Locke
35mm drama
Written and Directed by Steven Knight
Opens Friday April 25
Runtime: 85 minutes
Country: UK
Language: English
Rating: 4/5
It starts in a car leaving Birmingham England for London,
driven by Ivan Locke, a construction site manager on a personal mission. He should be headed to the job site for a
huge day’s work, but he’s not going.
He’s driving south in the dark, as streetlights fly by.
Because he’s abandoned the cement pouring project “the
biggest in Europe” he’s fired but he refuses to let go. Even as he’s driving further and further away
from the site and it’s nearing deadline, with essential tools in his car, he
speaks of “his” building, “his”
cement. Locke takes these things
extremely personally, with ownership, but refuses to show up.
He’s going to London to a woman who needs him, a woman he
met once, who is pregnant by him and ready to give birth. He tells his wife by phone while his son asks
him to come home to watch a match. He’s
dealing with a guy at the site who he thinks can do the job he abandoned if he
walks him through it but the guy’s drunk.
Locke’s boss and the woman at the hospital are melting down on him.
We struggle to understand his moral sense. He thinks he’s doing
the right thing, making up for injustices both his and others’, and thereby proving
he’s more moral than his late, abusive father.
But by doing what he thinks is right for one person this night means
relieving himself of all other responsibility. It’s an awkward way to find redemption.We must also take into account the mental instability he tries to obscure with forthright, aggressive competence. Haunted by the ghost of his cruel father in the back seat he juggles phones and wrecks lives so he can finally beat the old man at something.

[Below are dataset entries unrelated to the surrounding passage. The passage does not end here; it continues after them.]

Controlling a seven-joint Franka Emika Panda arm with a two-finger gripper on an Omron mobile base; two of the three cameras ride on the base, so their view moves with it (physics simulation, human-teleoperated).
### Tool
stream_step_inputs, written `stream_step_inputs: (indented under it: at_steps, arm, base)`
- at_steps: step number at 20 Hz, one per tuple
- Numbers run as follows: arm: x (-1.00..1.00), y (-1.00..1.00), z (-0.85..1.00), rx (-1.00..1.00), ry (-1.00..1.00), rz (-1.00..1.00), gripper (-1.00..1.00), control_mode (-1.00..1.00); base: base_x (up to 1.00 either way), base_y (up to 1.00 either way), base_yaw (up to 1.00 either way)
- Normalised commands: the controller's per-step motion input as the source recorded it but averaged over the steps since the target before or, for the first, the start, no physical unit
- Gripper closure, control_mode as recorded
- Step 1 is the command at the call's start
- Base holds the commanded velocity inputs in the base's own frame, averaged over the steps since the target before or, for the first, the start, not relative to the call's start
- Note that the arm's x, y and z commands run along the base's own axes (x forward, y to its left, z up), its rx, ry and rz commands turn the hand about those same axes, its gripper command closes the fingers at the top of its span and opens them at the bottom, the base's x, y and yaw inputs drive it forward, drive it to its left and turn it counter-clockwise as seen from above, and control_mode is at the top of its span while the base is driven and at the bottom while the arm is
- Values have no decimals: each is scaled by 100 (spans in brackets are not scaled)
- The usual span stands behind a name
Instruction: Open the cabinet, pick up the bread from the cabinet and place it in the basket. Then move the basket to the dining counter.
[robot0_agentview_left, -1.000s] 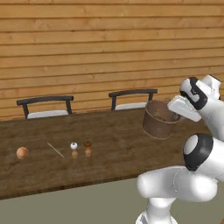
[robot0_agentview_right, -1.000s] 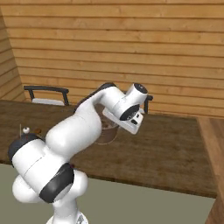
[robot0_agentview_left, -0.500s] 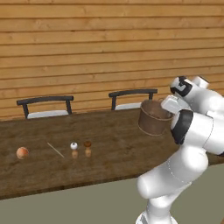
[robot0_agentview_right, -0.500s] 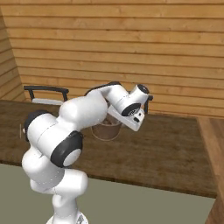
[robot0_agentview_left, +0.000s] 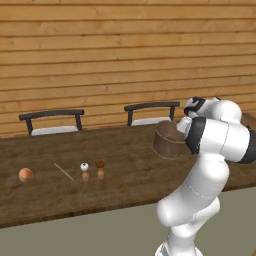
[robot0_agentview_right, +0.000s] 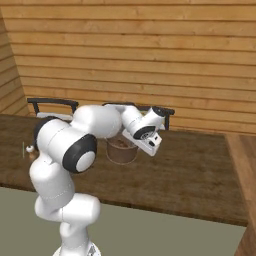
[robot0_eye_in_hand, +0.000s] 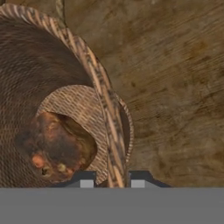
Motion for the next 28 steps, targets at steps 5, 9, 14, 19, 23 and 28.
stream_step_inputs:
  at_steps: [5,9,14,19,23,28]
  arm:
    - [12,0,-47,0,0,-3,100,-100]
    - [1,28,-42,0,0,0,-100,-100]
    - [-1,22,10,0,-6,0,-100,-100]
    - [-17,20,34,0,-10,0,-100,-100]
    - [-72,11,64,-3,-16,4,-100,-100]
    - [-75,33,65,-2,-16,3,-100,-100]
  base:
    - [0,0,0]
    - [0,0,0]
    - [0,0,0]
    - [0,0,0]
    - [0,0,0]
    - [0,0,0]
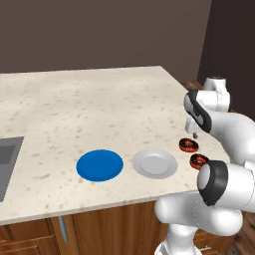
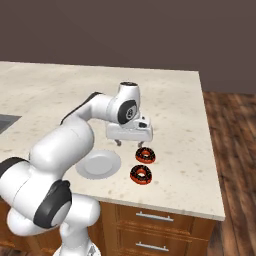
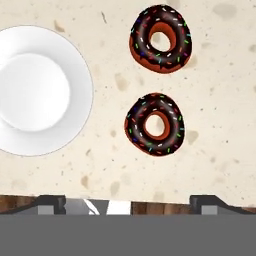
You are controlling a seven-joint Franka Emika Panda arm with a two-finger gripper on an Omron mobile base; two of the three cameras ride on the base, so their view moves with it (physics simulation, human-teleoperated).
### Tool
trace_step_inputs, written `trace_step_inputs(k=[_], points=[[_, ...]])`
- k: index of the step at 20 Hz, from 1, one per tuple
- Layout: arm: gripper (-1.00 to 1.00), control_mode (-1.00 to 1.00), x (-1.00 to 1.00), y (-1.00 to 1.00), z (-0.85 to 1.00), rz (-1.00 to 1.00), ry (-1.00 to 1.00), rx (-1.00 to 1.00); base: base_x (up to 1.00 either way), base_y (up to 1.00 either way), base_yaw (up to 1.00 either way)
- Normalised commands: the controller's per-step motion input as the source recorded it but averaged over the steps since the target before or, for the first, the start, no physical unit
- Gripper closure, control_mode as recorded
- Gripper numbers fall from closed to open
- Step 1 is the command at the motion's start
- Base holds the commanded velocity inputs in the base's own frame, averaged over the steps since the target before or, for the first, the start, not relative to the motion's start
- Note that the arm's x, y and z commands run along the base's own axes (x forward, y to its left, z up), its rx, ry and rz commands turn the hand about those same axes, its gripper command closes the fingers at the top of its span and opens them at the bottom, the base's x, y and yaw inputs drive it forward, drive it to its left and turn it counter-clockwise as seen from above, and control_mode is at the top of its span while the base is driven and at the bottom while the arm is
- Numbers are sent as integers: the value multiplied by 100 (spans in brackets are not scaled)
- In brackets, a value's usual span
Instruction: Place the pastries on the plates.
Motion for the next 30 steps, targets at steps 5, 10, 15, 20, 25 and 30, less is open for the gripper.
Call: trace_step_inputs(k=[5,10,15,20,25,30], points=[[-100,-100,1,-10,-57,0,0,0,0,0,0],[-100,-100,9,-5,-52,0,-11,0,0,0,0],[-100,-100,16,-2,-37,0,-6,0,0,0,0],[-100,-100,32,0,-36,0,0,0,0,0,0],[-100,-100,6,-1,-34,0,0,0,0,0,0],[-100,-100,-24,-4,-11,0,0,0,0,0,0]])
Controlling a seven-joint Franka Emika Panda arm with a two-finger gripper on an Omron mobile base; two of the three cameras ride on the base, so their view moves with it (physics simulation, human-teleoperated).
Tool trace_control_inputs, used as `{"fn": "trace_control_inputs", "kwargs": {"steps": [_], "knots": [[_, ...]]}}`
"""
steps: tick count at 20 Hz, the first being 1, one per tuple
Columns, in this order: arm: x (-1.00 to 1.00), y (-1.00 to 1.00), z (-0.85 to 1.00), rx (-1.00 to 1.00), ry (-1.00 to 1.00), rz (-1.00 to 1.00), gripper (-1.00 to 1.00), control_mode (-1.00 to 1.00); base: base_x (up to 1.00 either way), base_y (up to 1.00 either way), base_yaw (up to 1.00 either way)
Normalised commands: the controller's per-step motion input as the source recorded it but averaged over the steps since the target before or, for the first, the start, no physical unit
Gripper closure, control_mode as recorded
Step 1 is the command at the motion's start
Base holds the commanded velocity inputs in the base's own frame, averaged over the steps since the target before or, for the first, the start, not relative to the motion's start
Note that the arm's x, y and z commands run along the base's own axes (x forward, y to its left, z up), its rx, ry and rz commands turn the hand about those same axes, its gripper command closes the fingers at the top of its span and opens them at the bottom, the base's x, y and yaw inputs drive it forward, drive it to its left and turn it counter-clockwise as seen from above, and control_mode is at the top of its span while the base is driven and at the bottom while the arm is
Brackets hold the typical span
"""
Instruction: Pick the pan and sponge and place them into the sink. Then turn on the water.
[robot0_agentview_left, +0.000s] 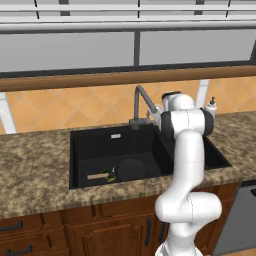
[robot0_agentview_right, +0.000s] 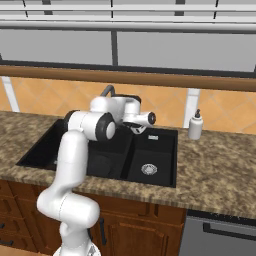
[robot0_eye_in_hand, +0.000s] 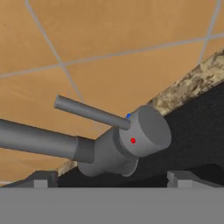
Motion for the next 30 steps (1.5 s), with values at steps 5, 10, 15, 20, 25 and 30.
{"fn": "trace_control_inputs", "kwargs": {"steps": [5, 10, 15, 20, 25, 30], "knots": [[0.24, 0.06, -0.15, 0.00, 0.00, 0.04, -1.00, -1.00, 0.00, 0.00, 0.00], [0.22, 0.04, -0.18, 0.00, 0.00, 0.04, -1.00, -1.00, 0.00, 0.00, 0.00], [0.25, 0.00, -0.07, 0.00, 0.00, 0.04, -1.00, -1.00, 0.00, 0.00, 0.00], [0.22, 0.00, -0.09, 0.00, 0.00, 0.04, -1.00, -1.00, 0.00, 0.00, 0.00], [0.17, 0.03, -0.21, 0.00, 0.01, 0.03, -1.00, -1.00, 0.00, 0.00, 0.00], [0.17, 0.23, -0.31, -0.03, 0.05, 0.00, 1.00, -1.00, 0.00, 0.00, 0.00]]}}
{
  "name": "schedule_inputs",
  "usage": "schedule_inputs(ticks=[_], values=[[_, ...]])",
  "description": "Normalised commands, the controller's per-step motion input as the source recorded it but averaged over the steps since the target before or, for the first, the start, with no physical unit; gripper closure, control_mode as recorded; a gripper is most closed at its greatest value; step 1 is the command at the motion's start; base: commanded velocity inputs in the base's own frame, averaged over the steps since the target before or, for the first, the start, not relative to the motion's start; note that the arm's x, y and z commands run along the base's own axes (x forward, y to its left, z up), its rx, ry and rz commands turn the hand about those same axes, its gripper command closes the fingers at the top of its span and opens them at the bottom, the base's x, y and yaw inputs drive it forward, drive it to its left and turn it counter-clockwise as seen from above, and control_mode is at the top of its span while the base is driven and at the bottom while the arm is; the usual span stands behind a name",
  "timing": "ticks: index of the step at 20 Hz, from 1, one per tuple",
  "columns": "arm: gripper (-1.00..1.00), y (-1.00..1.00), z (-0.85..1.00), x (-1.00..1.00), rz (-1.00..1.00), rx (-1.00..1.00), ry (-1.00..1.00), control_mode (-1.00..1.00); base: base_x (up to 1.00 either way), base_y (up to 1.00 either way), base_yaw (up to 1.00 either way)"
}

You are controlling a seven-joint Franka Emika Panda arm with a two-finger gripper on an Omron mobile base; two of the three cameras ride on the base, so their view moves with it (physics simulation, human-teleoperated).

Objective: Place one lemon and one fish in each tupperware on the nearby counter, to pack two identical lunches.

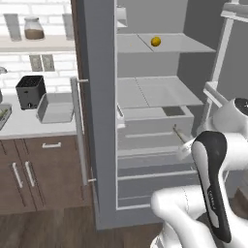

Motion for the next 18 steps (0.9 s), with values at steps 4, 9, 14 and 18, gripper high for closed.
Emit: schedule_inputs(ticks=[4,9,14,18], values=[[1.00,0.00,0.00,0.00,0.00,0.00,0.00,1.00,-1.00,0.32,0.32],[1.00,0.00,0.00,0.00,0.00,0.00,0.00,1.00,-0.39,0.46,0.73],[1.00,0.00,0.00,0.00,0.00,0.00,0.00,1.00,0.07,0.45,0.87],[1.00,0.00,0.00,0.00,0.00,0.00,0.00,1.00,0.75,0.41,0.69]])
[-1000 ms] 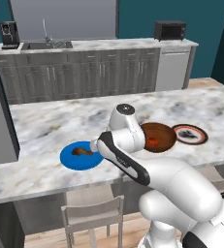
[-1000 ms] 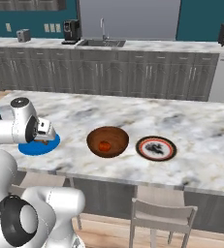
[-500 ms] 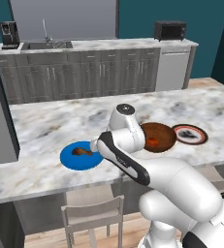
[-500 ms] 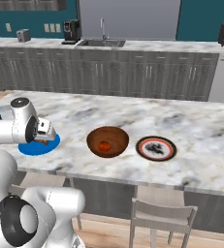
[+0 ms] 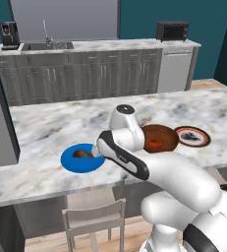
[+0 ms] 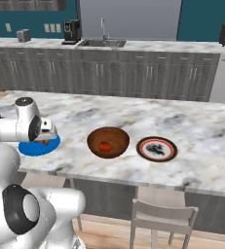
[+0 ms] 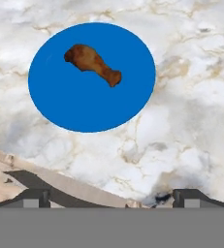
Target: Pick the chicken drumstick and tomato from their plates and place them in the bowl. Then put the bowl in the fridge.
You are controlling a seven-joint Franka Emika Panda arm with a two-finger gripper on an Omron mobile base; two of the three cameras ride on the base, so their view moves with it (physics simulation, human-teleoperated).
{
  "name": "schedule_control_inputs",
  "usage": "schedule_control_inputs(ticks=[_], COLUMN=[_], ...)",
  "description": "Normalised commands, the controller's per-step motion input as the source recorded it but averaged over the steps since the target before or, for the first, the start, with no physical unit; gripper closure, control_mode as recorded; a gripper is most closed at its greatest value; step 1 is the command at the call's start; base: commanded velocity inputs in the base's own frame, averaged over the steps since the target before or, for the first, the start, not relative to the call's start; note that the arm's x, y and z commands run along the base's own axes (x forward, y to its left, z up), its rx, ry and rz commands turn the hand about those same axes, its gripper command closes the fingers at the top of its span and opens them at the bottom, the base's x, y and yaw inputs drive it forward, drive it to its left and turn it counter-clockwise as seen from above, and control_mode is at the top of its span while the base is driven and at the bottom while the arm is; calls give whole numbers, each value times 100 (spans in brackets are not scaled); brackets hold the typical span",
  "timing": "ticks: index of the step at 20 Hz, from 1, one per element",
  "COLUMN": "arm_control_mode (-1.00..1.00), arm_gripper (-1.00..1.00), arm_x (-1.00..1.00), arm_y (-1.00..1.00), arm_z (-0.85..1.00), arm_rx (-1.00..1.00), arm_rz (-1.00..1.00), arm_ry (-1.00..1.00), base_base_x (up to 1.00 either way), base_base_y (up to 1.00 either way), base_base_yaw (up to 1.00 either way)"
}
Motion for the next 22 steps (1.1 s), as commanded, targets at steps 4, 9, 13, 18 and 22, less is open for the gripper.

Locke is a most unusual film, admirable for its unique take
on cinema and the protagonist’s blurred personality. Hardy is absolutely superb; his the only face
we see, and because his face is so interesting, it’s okay. It speaks volume with the slightest
movement.
Because he’s abandoned the cement pouring project “the
biggest in Europe” he’s fired but he refuses to let go. Even as he’s driving further and further away
from it, with essential tools in his car, he speaks of “his” building, “his” cement. Locke takes these things extremely
personally, with ownership but blows off being there.
The film is barebones as it gets - a person and a phone. Its incessant ringing, demanding his attention and sympathy, forcing him
to prevaricate and manipulate to achieve his agenda.
Locke is a brilliant film. It’s maddening and you’ll come
out sputtering and angry, and then later it will become clear how incredible it
is and how Locke managed to manipulate us too.